3.2.5. In the case the arbitration award was completely or partially reversed by the Court of Competent Jurisdiction or by the Council, at new arbitral proceedings the composition of the Arbitral Tribunal is appointed by the Chairperson or the Deputy Chairperson of the Arbitration. At the new arbitral proceedings the Chairperson or Deputy Chairperson have the right to settle the case as a sole arbitrator or to appoint the Arbitral Tribunal in the composition of three arbitrators under the own Chairpersonship.
3.3. Appointment of the Sole Arbitrator.
3.3.1. If the parties have agreed to appoint a sole arbitrator, they are to sign an Arbitration Agreement of the appointment of the arbitrator (on the composition of the Arbitral Tribunal) within 30 days from the date of submitting of the claim to the Arbitration.
3.3.2. Where the parties fail to reach an agreement about the number of arbitrators, they have the right to sign an agreement on the appointment of a sole arbitrator within 30 days following the date of submitting of the claim to the Arbitration.
3.3.3. In the case the parties, for whatever reason, fail to appoint the composition of the Arbitral Tribunal (including a sole arbitrator) within 30 days following the date of submission of the claim to the Arbitration, in this situation the composition of the Arbitral Tribunal shall be appointed by the Chairperson or the Deputy Chairperson of the Arbitration. The Chairperson or the Deputy of the Chairperson of the Arbitration shall have the right to take over the powers of the arbitrator. Taking into account the complexity of the dispute, its cost and other relevant circumstances, the Arbitration may appoint three arbitrators.

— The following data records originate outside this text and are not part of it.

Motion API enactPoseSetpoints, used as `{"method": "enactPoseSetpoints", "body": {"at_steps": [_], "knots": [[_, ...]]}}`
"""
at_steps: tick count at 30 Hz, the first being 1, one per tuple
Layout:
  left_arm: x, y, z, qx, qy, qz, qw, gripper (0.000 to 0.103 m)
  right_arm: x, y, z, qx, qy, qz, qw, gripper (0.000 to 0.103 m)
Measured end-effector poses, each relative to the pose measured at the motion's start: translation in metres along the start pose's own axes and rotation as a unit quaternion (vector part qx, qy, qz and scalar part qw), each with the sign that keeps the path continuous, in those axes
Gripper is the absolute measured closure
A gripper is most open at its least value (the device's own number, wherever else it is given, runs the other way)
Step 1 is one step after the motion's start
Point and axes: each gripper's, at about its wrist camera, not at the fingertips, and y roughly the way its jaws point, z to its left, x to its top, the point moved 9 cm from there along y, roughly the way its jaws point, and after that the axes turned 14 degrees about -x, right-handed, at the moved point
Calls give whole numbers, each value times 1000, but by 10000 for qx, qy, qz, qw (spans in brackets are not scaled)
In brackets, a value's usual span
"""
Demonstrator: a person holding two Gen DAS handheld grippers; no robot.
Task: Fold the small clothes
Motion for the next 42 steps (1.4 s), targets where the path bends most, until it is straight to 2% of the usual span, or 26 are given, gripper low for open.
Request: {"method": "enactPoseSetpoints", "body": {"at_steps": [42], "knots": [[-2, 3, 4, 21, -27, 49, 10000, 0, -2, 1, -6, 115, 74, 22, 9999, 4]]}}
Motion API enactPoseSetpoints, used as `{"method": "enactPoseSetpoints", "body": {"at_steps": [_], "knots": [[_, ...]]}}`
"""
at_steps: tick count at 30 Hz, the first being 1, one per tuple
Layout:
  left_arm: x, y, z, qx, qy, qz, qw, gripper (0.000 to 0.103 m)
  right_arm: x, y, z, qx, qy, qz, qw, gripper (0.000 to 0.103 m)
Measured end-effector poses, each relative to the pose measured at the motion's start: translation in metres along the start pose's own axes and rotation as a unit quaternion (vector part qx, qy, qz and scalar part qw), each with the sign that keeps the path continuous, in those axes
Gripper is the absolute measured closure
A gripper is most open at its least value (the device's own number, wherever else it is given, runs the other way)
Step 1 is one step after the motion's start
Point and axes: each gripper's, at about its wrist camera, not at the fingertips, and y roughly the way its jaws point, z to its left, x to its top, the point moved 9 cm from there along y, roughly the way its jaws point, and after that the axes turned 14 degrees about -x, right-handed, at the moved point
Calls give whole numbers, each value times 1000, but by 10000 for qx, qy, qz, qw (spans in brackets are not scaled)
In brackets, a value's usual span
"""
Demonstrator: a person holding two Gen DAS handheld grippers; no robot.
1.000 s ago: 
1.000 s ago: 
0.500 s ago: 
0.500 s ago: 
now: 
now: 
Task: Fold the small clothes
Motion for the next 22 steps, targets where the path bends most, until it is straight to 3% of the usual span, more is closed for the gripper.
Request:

3.4. The Tribunal Composition of Three Arbitrators.
3.4.1. In case the parties have decided in favor of the Tribunal composition of three arbitrators in accordance with the Arbitration Agreement or these Arbitration Rules, the claimant shall:
a) appoint one arbitrator from the Main Panel of Arbitrators (the list of arbitrators is displayed on the official website of the Arbitration);
b) together with the claims sent to the other party a statement of appointing arbitrator and the other party appoints another arbitrator within 10 days following the receipt of the statement.
3.4.2. Where the Arbitral Tribunal is to consist of three arbitrators the Chairperson of the Arbitral Tribunal shall be appointed by the Chairperson or the Deputy Chairperson of the Arbitration.
3.4.3. If the parties, for whatever reason fail to compose the Arbitral Tribunal within 30 days following submission of the claim, the Tribunal shall be appointed by the Chairperson or the Deputy Chairperson of the Arbitration.
The Chairperson or the Deputy Chairperson of the Arbitration shall have the right to take over the powers of the arbitrator or take the duties of the Chairperson of the Tribunal.Taking into account the complexity of the dispute, its cost and other relevant circumstances, the Arbitration may appoint a sole arbitrator.
3.5. Appointment of the Arbitral Tribunal in Disputes with Involving Multiple Claimants and/or Respondents
3.5.1. In the case involving multiple participants (co-claimants and/or co-respondents), the Arbitral Tribunal shall be appointed by the parties agreement.
3.5.2. In the case the parties fail to come to an agreement on the procedure of appointment of the Arbitral Tribunal the procedure is stipulated by Paragraphs 3.4.1 and 3.4.2 of the Arbitration Rules. In order to appoint arbitrator(s), all co-claimants or all co-respondents shall be regarded as one claimant or respondent.
3.5.3. Where the parties, for whatever reason fail to compose the Arbitral Tribunal within 30 days following submission of the claim, the Tribunal shall be appointed by the Chairperson or the Deputy Chairperson of the Arbitration.
Taking into account the complexity of the dispute, its cost and other relevant circumstances, the Arbitration may appoint one or three arbitrators.
The Chairperson or the Deputy Chairperson of the Arbitration shall have the right to take over the powers of the arbitrator or take the duties of the Chairperson of the Arbitral Tribunal.
3.6. Impartiality and Independence of Arbitrators.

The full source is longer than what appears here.